§ PROBLEM STATEMENT
Could you restate word for word only the lines below from the one holding "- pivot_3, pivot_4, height" to the one holding "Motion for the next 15", inclusive, and leave out the pictures?

§ DATA TO USE
"""

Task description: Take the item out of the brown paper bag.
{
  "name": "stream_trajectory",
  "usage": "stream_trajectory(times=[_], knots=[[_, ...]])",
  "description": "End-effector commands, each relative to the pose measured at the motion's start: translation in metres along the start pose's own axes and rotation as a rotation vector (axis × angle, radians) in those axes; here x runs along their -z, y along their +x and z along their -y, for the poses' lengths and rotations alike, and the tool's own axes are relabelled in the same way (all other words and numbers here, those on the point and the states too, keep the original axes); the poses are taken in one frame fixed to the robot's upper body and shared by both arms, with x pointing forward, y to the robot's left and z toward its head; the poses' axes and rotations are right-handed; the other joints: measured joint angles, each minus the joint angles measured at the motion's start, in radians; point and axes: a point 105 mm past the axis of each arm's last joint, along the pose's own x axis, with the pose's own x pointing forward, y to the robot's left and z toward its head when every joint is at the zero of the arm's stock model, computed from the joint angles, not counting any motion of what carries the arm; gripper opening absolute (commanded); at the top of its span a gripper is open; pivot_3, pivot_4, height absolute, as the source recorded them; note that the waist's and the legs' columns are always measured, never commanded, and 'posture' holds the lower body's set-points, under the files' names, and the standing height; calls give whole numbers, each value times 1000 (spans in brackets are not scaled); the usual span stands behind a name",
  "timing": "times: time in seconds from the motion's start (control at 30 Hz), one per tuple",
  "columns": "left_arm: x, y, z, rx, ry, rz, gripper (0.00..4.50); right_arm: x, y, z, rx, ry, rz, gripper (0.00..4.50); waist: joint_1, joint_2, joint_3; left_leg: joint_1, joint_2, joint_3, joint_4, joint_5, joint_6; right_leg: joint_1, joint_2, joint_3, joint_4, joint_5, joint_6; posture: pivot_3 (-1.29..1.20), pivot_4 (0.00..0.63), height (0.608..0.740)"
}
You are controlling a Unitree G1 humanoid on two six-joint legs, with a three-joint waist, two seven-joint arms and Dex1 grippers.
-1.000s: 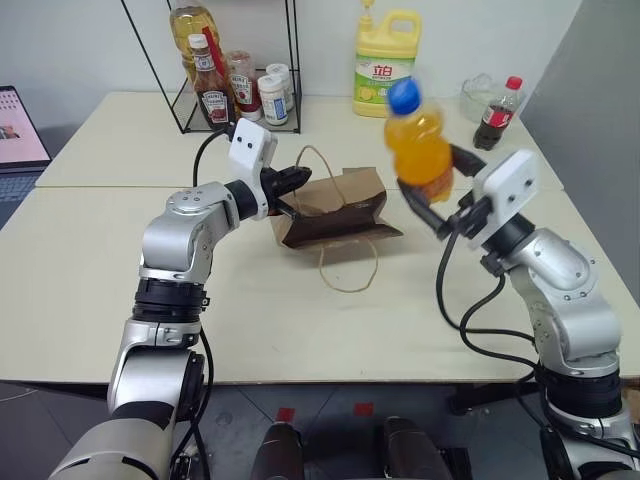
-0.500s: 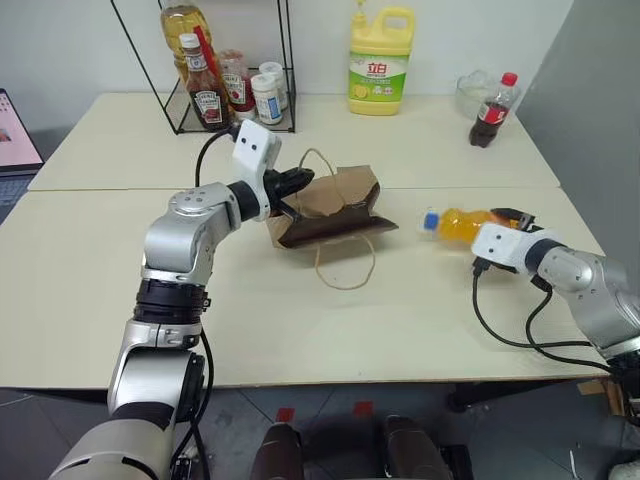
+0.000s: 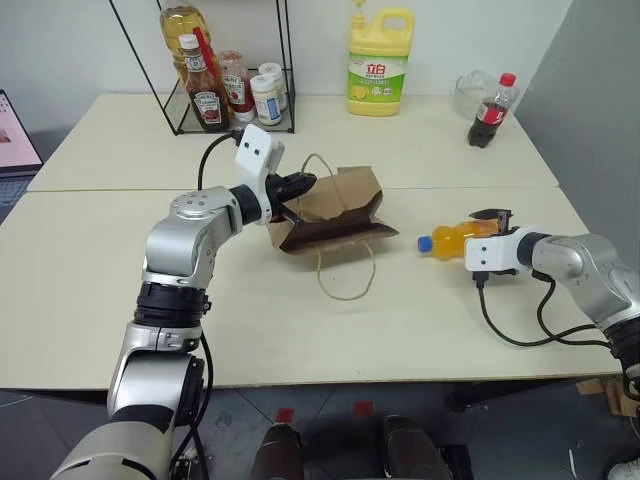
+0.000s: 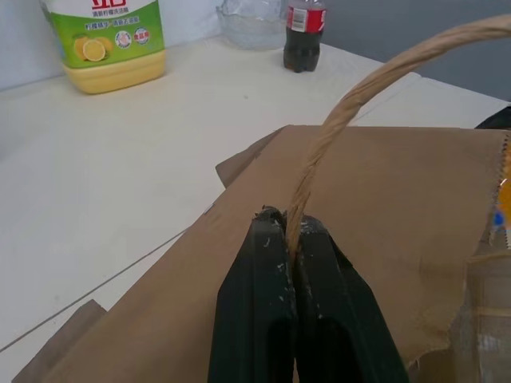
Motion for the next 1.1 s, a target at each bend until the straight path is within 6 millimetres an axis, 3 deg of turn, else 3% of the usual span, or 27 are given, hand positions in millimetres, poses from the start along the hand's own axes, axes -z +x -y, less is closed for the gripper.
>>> stream_trajectory(times=[0.03,0.2,0.37,0.5,0.6,0.97,1.1], knots=[[-14,-5,-1,-13,36,44,0,1,1,-4,-54,-22,0,4400,0,0,0,0,0,0,0,0,0,0,0,0,0,0,0,0,150,740],[-15,-7,-5,-26,37,45,0,-1,-6,2,-52,-9,23,4400,0,0,0,1,0,0,0,0,0,1,0,0,0,0,0,0,150,740],[-26,-12,-24,-77,44,62,0,-27,-26,19,18,137,135,4400,4,0,0,0,0,0,0,0,0,1,0,0,0,0,0,0,150,740],[-43,-13,-48,-162,75,101,0,-64,-41,38,115,377,302,4400,3,0,0,1,0,0,1,0,0,1,0,-1,1,0,0,0,150,740],[-50,-10,-57,-182,90,113,0,-77,-45,42,164,497,359,4400,5,0,0,0,0,-1,1,0,0,1,0,-1,1,0,0,0,150,740],[-54,-4,-58,-167,57,120,0,-69,-41,30,262,656,311,4400,14,0,0,0,0,-1,1,0,0,1,0,-1,1,0,0,0,150,740],[-53,-14,-57,-126,-2,122,820,-72,-39,25,289,732,316,4500,12,0,0,0,0,-1,1,0,0,1,0,-1,1,0,0,0,150,740]])
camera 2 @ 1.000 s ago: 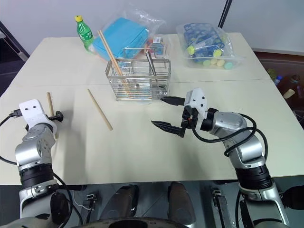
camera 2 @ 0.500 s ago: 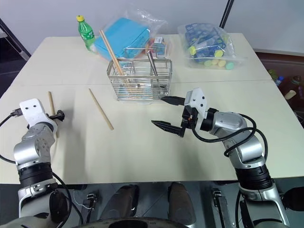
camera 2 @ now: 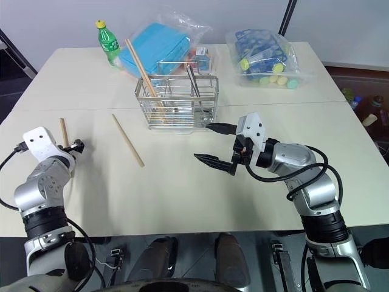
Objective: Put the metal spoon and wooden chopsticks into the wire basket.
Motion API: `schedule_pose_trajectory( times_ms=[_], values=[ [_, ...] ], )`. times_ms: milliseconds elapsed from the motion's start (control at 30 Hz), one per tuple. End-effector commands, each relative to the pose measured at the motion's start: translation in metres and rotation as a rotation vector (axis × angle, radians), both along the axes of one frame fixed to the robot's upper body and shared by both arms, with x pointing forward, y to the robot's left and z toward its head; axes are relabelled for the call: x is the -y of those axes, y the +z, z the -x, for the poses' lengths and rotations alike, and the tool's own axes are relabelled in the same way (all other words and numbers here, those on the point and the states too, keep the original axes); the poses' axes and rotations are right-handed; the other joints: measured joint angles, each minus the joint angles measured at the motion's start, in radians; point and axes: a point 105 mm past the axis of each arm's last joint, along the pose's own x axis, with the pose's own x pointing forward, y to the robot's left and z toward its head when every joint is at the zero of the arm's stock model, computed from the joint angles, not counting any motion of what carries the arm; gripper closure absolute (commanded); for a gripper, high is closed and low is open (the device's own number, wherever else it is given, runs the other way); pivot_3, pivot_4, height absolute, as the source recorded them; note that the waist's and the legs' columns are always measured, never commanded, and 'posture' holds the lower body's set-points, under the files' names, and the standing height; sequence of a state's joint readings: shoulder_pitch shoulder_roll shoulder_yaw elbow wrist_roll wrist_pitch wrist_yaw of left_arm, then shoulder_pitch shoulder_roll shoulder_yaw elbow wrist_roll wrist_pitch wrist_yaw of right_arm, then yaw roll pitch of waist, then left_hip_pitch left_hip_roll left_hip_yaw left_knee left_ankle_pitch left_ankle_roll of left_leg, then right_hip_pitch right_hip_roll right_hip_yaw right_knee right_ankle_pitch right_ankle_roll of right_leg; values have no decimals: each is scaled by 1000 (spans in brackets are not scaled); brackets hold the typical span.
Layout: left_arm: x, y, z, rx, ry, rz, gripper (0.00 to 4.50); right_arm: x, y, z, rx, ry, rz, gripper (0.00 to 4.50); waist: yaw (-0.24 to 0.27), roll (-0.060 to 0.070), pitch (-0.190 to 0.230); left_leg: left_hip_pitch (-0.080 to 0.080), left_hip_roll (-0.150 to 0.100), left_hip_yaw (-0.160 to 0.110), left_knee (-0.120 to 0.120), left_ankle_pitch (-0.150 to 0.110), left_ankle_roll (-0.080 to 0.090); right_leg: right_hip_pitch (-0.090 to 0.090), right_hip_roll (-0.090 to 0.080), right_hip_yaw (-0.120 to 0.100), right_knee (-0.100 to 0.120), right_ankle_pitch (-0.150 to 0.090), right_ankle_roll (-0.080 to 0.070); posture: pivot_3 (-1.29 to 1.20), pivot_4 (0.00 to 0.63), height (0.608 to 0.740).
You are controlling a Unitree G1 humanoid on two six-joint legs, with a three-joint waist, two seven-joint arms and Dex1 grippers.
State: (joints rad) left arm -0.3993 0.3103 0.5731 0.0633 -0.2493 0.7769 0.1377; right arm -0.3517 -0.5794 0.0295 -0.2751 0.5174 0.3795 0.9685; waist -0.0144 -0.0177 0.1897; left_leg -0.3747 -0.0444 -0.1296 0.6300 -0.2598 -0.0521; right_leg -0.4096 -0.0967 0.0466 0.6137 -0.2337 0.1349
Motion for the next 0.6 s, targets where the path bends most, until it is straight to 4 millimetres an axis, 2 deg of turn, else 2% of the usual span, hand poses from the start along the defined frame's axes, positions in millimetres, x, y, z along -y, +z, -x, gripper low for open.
schedule_pose_trajectory(
  times_ms=[33,67,133,167,267,500,600],
  values=[
    [-7,2,7,-3,23,-8,889,1,13,1,58,1,-11,0,1,0,0,0,0,0,0,0,0,0,0,0,0,0,0,0,150,740],
    [-8,1,8,-4,29,-10,1308,1,13,0,58,0,-11,0,1,0,0,0,0,0,0,0,0,0,0,0,0,0,0,0,150,740],
    [-10,1,10,-6,34,-11,2469,2,13,-1,58,-3,-11,0,2,0,0,0,0,0,0,0,0,0,0,0,0,0,0,0,150,740],
    [-10,1,10,-6,35,-11,2877,2,13,-1,58,-3,-11,0,2,0,0,0,0,0,0,0,0,0,0,0,0,0,0,0,150,740],
    [-11,2,12,-3,38,-14,4467,3,13,-1,56,-6,-12,0,3,0,0,0,0,0,0,0,0,0,0,0,0,0,0,0,150,740],
    [-19,7,16,-4,68,-49,4490,5,14,-2,42,-16,-12,0,1,0,0,0,0,0,0,0,0,0,0,0,0,0,0,0,150,740],
    [-26,24,12,19,62,-154,4490,8,17,-3,41,-24,-12,0,1,0,0,0,0,0,0,0,0,0,0,0,0,0,0,0,150,740]
  ],
)
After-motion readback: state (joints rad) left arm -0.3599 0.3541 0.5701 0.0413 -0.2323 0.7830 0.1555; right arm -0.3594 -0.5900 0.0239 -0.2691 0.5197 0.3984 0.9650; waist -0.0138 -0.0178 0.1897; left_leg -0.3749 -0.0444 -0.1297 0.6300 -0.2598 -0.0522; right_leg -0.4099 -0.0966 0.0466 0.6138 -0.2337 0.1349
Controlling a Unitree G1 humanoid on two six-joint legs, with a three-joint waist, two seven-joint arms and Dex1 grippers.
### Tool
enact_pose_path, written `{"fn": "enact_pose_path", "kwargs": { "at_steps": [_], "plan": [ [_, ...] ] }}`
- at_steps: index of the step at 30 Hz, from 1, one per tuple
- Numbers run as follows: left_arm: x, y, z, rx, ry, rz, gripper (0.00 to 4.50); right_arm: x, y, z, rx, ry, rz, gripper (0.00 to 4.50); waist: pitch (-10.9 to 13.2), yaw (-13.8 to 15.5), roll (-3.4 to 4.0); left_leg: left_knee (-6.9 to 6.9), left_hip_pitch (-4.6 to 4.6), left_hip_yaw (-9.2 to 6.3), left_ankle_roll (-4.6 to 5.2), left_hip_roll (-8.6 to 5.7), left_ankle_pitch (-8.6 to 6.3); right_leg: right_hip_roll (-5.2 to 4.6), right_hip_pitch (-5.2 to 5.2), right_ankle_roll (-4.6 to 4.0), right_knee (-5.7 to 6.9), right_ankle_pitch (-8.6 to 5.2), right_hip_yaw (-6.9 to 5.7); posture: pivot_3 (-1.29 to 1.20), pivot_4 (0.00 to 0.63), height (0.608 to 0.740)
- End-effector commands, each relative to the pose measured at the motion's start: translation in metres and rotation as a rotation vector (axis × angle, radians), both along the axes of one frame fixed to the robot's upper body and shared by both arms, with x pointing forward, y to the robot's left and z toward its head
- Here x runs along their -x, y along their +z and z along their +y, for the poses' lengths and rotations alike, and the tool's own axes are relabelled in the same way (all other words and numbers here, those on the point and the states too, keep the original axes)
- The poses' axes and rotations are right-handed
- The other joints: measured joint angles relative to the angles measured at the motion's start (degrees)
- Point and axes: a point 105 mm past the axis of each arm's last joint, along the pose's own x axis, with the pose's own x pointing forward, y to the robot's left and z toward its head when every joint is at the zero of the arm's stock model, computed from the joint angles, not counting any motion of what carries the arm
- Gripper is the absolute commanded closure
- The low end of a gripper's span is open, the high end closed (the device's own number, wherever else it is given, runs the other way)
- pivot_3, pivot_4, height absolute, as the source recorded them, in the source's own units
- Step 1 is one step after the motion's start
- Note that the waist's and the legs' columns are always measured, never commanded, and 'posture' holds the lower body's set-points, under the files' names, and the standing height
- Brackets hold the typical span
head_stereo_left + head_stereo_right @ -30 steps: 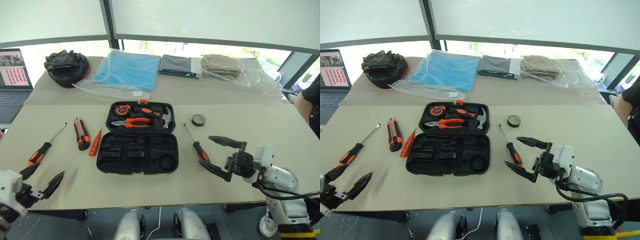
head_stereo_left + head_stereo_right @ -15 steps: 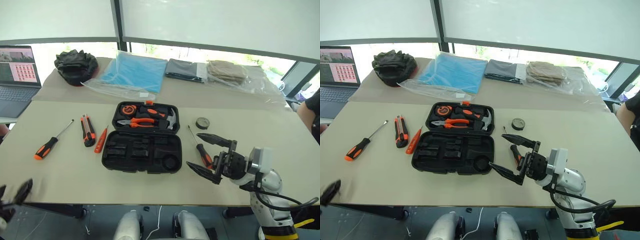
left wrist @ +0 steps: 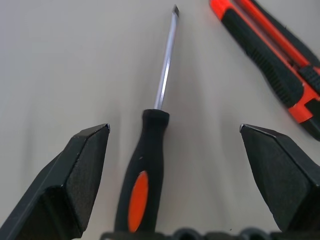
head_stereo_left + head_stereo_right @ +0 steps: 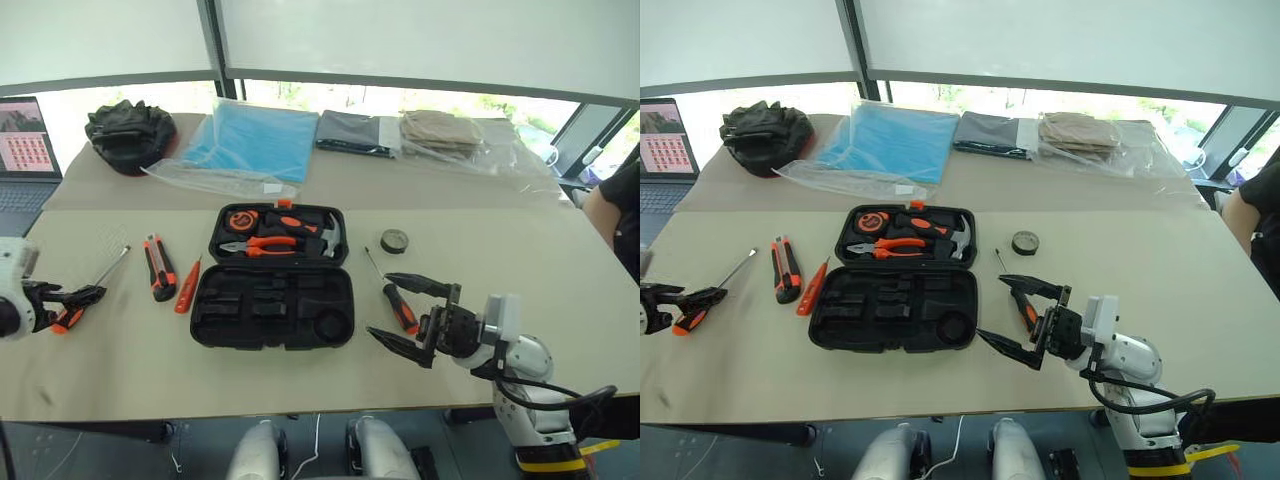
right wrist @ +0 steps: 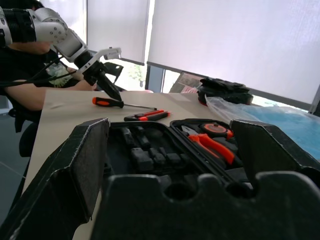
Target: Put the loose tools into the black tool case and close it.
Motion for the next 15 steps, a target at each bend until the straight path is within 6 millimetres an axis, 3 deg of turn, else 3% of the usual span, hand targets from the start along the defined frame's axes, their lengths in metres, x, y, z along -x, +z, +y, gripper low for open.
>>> {"fn": "enact_pose_path", "kwargs": {
  "at_steps": [1,3,6,10,13,14,15],
  "plan": [
    [-0.004,-0.001,0.006,-0.017,0.008,0.002,0.0,0.003,0.009,-0.002,0.001,-0.027,-0.058,0.03,0.0,-0.1,-0.01,0.01,-0.01,0.01,-0.06,0.07,-0.04,0.1,-0.02,-0.05,0.0,-0.03,0.02,0.0,0.15,0.74],
    [-0.003,-0.009,0.003,-0.017,0.0,0.028,0.0,0.005,0.009,-0.002,0.002,-0.038,-0.057,0.03,0.0,0.0,-0.01,0.04,-0.03,0.06,-0.18,0.2,-0.12,0.29,-0.04,-0.13,0.02,-0.07,0.05,0.0,0.15,0.74],
    [0.001,-0.018,0.006,-0.011,0.028,0.036,0.72,0.005,0.009,-0.003,0.006,-0.057,-0.058,0.0,0.0,0.0,0.01,0.01,0.02,0.11,-0.24,0.27,-0.14,0.32,-0.07,-0.23,0.14,-0.13,0.03,0.0,0.15,0.74],
    [0.005,-0.019,0.012,-0.002,0.057,0.01,2.25,0.005,0.01,-0.003,0.012,-0.065,-0.058,0.0,0.0,0.0,0.02,0.05,0.1,0.07,-0.24,0.28,-0.14,0.28,-0.06,-0.23,0.2,-0.13,0.13,0.0,0.15,0.74],
    [0.013,-0.005,0.016,0.027,0.048,-0.063,3.31,0.004,0.012,-0.007,0.029,-0.073,-0.068,0.0,0.0,-0.2,0.01,0.08,0.14,0.07,-0.23,0.29,-0.14,0.27,-0.03,-0.23,0.2,-0.13,0.14,0.0,0.15,0.74],
    [0.014,0.009,0.02,0.019,0.036,-0.139,3.64,0.004,0.013,-0.009,0.033,-0.081,-0.07,0.0,0.0,-0.2,0.01,0.07,0.15,0.09,-0.23,0.32,-0.14,0.27,-0.05,-0.23,0.19,-0.13,0.19,0.0,0.15,0.74],
    [0.015,0.019,0.023,0.01,0.028,-0.191,3.64,0.003,0.014,-0.01,0.036,-0.087,-0.071,0.0,0.0,-0.2,0.0,0.06,0.14,0.09,-0.23,0.32,-0.15,0.27,-0.07,-0.23,0.19,-0.13,0.19,0.0,0.15,0.74]
  ]
}}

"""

§ RESULT
- pivot_3, pivot_4, height absolute, as the source recorded them, in the source's own units
- Step 1 is one step after the motion's start
- Note that the waist's and the legs' columns are always measured, never commanded, and 'posture' holds the lower body's set-points, under the files' names, and the standing height
- Brackets hold the typical span
head_stereo_left + head_stereo_right @ -30 steps: 
head_stereo_left + head_stereo_right @ -15 steps: 
left wrist @ +0 steps: 
head_stereo_left + head_stereo_right @ +0 steps: 
right wrist @ +0 steps: 
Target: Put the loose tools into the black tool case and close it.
Motion for the next 15 steps, a target at each bend until the straight path is within 6 millimetres an axis, 3 deg of turn, else 3% of the usual span, hand targets from the start along the defined frame's axes, their lengths in metres, x, y, z along -x, +z, +y, gripper low for open.

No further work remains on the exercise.